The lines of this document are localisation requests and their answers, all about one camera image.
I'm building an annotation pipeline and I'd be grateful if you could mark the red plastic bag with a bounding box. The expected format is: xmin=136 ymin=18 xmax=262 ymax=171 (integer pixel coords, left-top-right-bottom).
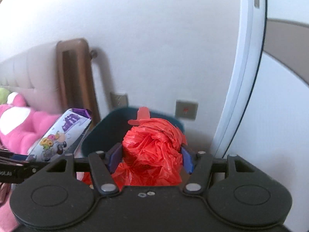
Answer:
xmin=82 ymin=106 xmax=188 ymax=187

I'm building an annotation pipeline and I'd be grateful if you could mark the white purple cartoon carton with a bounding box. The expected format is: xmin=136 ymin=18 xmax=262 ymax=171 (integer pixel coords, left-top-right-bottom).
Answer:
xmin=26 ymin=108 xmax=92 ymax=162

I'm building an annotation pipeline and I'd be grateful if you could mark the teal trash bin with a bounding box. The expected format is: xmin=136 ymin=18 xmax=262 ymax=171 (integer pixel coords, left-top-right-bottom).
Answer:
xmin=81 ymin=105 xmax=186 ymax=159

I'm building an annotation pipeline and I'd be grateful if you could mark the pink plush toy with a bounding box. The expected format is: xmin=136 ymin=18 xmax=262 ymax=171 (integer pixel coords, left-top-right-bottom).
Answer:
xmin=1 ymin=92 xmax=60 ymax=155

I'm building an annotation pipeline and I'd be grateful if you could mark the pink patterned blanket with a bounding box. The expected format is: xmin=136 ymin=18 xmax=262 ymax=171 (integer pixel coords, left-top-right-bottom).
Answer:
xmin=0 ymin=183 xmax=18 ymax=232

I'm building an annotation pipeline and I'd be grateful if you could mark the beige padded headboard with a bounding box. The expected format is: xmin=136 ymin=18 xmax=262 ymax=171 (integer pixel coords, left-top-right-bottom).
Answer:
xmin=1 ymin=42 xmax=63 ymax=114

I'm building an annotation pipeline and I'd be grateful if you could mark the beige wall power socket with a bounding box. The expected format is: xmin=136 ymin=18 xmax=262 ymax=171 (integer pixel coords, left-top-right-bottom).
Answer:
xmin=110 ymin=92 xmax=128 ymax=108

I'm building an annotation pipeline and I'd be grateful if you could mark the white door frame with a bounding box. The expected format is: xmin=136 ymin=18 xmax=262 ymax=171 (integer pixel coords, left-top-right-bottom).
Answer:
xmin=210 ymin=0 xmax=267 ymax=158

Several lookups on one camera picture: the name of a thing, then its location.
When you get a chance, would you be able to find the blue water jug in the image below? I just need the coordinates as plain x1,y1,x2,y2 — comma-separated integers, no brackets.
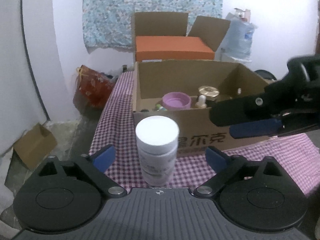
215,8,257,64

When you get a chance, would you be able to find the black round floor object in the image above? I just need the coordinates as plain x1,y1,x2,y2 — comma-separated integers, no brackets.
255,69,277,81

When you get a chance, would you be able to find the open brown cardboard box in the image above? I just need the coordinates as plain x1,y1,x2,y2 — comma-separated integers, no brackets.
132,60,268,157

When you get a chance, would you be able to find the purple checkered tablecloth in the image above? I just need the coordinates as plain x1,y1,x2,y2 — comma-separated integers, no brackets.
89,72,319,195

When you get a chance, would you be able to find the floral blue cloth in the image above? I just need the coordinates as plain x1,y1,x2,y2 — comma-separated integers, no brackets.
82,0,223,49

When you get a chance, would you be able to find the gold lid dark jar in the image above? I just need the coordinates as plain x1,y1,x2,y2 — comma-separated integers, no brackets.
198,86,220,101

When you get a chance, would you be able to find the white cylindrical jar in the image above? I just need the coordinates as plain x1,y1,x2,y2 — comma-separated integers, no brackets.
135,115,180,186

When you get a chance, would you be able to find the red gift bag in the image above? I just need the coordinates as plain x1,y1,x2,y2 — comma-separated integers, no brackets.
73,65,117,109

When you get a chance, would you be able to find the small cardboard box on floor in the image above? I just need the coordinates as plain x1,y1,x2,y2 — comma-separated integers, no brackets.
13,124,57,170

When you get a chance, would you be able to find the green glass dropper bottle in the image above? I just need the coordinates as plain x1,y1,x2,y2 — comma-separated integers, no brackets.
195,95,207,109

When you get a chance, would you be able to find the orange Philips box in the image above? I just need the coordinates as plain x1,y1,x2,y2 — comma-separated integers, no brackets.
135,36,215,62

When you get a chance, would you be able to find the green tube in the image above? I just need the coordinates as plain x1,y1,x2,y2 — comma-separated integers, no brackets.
* * *
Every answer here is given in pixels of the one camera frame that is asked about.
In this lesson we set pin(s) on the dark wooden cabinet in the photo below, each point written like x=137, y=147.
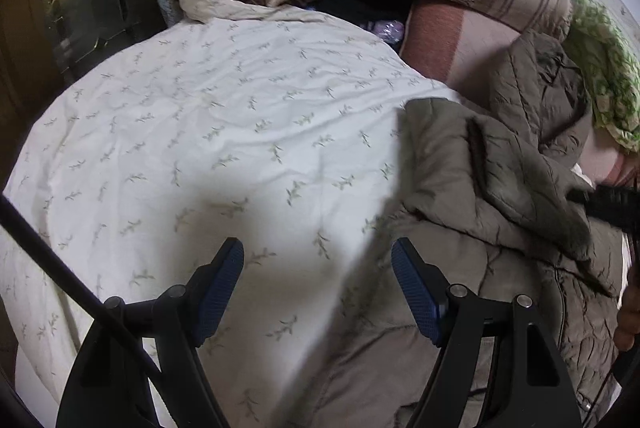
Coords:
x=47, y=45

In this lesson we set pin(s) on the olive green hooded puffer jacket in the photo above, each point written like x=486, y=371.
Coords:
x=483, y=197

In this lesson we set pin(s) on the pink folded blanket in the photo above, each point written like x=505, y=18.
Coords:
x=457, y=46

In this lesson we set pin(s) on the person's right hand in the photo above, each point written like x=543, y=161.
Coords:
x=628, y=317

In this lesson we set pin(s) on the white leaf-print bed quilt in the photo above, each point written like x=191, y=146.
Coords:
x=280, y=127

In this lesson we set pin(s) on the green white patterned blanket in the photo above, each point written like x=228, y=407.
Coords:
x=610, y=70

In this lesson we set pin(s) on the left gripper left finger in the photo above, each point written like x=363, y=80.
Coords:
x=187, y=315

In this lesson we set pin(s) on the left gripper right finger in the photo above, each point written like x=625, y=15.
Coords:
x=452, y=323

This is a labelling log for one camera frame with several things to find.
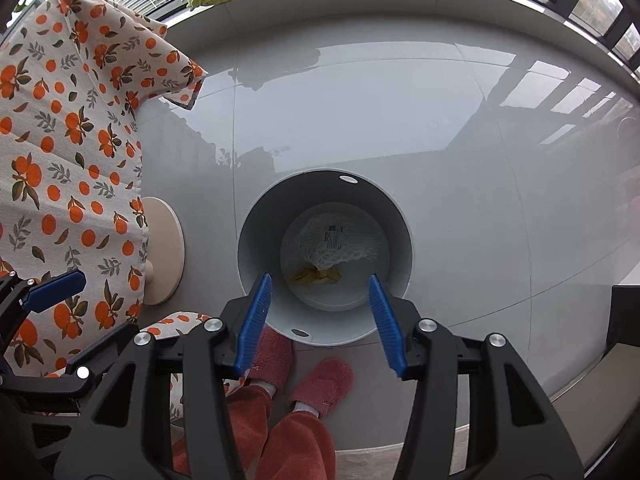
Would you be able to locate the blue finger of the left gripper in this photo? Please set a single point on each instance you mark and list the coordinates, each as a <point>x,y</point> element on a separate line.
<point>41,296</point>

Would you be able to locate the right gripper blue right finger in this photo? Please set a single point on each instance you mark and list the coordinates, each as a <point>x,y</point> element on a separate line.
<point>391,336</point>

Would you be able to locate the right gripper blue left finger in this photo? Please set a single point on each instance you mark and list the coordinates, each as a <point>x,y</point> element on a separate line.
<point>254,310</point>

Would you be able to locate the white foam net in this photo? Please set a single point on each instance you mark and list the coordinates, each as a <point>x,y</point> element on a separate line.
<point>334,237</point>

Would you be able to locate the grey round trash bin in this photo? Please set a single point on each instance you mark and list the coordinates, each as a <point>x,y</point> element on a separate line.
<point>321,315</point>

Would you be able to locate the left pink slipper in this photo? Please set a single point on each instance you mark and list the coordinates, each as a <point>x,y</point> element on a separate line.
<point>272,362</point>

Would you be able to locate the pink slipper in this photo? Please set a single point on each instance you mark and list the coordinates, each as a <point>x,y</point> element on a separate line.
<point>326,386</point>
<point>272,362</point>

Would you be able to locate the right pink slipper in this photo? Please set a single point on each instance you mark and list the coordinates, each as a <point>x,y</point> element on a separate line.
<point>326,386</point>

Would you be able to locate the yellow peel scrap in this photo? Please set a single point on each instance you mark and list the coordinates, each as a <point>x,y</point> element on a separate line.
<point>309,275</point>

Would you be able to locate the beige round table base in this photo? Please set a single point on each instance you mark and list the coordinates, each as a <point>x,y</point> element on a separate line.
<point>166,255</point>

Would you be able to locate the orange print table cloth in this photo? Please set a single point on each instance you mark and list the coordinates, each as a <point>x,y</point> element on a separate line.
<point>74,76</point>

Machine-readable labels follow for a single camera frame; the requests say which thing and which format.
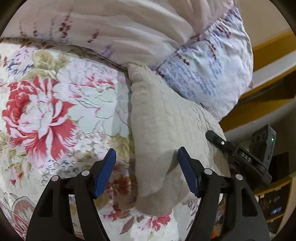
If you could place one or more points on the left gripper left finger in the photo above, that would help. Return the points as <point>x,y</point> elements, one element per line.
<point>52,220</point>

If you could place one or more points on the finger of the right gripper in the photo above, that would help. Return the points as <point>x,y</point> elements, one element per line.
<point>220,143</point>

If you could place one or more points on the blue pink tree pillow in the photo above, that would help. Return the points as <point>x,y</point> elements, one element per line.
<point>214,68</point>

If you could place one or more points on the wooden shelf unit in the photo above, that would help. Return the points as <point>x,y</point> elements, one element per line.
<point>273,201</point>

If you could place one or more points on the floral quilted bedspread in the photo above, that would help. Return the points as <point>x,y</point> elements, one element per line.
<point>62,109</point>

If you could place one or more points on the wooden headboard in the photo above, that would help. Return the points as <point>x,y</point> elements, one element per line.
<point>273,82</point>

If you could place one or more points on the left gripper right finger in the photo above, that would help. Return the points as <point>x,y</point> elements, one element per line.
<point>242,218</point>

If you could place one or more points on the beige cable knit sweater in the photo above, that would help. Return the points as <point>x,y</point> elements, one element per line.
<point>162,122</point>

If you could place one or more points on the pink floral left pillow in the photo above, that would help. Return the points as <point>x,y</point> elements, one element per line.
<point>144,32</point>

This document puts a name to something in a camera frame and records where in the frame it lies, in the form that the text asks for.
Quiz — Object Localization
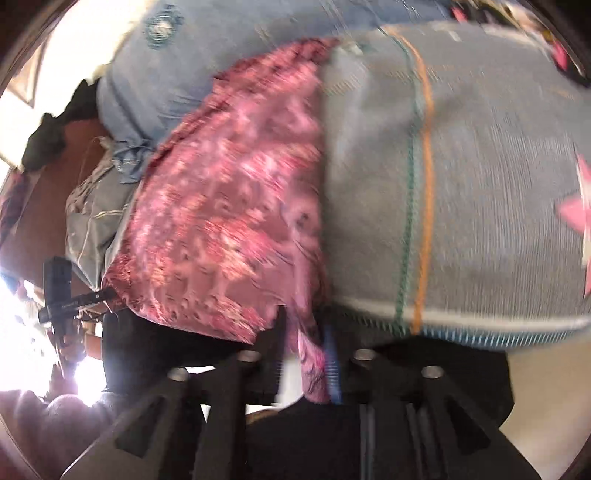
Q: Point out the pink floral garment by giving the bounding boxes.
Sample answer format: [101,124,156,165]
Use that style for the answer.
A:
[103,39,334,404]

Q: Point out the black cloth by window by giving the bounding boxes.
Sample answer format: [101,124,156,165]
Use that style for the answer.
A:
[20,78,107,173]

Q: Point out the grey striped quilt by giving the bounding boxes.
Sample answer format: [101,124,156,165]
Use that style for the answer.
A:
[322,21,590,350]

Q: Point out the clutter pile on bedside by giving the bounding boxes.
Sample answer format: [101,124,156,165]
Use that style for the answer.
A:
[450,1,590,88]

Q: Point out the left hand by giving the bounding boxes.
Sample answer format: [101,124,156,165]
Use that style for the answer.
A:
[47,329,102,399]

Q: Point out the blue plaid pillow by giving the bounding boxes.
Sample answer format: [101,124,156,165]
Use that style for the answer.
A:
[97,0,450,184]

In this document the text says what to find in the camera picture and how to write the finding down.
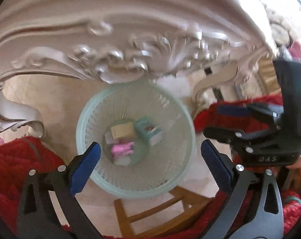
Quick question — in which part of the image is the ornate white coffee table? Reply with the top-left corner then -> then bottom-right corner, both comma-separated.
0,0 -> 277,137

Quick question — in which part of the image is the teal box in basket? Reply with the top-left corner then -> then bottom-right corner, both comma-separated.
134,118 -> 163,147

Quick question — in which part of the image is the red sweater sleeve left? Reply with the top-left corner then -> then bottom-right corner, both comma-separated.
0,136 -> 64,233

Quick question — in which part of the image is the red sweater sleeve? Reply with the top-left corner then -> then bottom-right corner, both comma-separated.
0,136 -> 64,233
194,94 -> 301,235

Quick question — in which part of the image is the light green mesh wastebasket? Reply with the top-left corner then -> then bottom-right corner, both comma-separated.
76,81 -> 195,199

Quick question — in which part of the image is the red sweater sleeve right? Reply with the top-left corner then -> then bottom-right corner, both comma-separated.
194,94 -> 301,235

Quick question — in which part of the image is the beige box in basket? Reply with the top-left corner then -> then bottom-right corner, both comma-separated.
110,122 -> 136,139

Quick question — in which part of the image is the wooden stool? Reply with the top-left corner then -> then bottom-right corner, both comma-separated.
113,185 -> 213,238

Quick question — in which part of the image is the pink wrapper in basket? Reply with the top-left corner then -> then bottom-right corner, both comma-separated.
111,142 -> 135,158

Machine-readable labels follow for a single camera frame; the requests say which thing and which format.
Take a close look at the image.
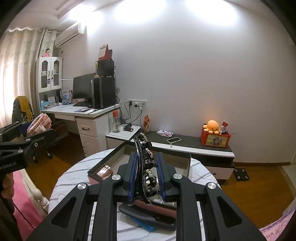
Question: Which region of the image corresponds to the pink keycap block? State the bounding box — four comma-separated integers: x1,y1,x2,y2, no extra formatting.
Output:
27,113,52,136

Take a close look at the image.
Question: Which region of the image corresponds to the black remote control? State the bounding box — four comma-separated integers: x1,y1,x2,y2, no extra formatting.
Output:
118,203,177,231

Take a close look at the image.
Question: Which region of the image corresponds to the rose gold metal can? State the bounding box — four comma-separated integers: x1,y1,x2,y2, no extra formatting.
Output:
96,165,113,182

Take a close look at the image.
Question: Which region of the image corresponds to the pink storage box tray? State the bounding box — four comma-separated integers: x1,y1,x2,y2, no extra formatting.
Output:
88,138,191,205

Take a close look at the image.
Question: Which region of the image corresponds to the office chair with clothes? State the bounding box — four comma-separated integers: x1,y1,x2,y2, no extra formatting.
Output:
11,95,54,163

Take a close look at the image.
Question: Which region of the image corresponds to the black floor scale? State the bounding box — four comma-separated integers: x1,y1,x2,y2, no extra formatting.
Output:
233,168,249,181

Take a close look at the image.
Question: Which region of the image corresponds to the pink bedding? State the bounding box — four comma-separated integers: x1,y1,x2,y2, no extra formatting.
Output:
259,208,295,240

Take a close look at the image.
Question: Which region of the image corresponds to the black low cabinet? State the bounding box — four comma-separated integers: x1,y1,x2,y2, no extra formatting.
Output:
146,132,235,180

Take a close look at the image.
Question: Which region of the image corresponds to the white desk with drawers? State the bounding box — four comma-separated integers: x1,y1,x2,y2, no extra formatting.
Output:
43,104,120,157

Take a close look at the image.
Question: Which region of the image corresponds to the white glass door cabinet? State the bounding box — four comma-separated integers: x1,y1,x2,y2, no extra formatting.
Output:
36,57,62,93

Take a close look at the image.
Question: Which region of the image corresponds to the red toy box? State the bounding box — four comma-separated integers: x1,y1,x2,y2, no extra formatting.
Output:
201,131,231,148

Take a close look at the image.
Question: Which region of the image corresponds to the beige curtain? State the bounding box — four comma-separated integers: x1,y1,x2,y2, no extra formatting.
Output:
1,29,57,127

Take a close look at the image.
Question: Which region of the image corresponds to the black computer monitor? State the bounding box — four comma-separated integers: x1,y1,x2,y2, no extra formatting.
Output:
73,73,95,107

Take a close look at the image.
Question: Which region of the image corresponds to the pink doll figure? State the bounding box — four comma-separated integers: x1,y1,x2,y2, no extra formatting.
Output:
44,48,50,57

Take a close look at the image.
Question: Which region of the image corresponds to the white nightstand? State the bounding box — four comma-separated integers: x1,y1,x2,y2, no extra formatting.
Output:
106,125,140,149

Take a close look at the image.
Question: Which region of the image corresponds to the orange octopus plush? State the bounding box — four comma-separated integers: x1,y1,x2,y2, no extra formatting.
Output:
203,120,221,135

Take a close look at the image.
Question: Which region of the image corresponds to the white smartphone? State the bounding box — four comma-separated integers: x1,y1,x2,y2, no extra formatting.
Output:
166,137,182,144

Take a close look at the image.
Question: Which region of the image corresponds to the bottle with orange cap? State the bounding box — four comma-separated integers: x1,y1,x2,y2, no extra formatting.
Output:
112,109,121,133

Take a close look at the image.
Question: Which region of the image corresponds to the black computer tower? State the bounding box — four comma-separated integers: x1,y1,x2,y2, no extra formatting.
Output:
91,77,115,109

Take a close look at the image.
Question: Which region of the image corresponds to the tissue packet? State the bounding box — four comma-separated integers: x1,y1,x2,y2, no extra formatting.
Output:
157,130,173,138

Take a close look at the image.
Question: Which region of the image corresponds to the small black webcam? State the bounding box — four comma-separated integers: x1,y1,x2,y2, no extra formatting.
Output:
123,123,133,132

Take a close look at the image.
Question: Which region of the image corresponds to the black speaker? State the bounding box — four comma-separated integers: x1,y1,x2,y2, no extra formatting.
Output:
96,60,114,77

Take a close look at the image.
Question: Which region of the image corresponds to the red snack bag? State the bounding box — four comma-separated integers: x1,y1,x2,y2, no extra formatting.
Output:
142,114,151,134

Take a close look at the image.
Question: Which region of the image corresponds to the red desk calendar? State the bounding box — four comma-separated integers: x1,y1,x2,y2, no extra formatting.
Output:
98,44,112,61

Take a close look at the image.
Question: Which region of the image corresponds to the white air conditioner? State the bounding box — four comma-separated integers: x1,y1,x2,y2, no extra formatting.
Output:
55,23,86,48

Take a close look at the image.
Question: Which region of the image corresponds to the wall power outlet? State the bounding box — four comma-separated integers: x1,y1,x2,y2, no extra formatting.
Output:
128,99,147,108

# WHAT THE EXERCISE ASKS
Without the pictures, give again exactly the lines above starting at the line containing "<point>254,310</point>" and ending at the line containing "<point>52,220</point>".

# WRITTEN RESPONSE
<point>254,310</point>

Would you be able to locate the white foam net in this photo? Please set a single point on each instance you mark and list the coordinates, each as a <point>x,y</point> element on a separate line.
<point>334,237</point>

Would you be able to locate the grey round trash bin in this photo? Please set a single point on each instance you mark and list the coordinates, each as a <point>x,y</point> element on a separate line.
<point>321,315</point>

Would you be able to locate the left pink slipper in this photo? Please set a single point on each instance you mark and list the coordinates, each as a <point>x,y</point> element on a separate line.
<point>272,362</point>

Would you be able to locate the pink slipper in this photo? Please set a single point on each instance you mark and list the coordinates, each as a <point>x,y</point> element on a separate line.
<point>326,386</point>
<point>272,362</point>

Would you be able to locate the right pink slipper in this photo? Please set a single point on each instance you mark and list the coordinates, each as a <point>x,y</point> element on a separate line.
<point>326,386</point>

Would you be able to locate the yellow peel scrap in this photo? Please set a single point on each instance you mark and list the coordinates, each as a <point>x,y</point> element on a separate line.
<point>309,275</point>

Would you be able to locate the beige round table base in this photo? Please set a single point on each instance you mark and list the coordinates, each as a <point>x,y</point> element on a separate line.
<point>166,255</point>

Would you be able to locate the orange print table cloth in this photo? Please set a single point on each instance you mark and list the coordinates, each as a <point>x,y</point> element on a separate line.
<point>74,76</point>

Machine-readable labels follow for a single camera frame; the requests say which thing and which format.
If you could place one or more points on the left gripper left finger in the photo above, that would help. Return the points as <point>x,y</point> elements, one element per line.
<point>52,220</point>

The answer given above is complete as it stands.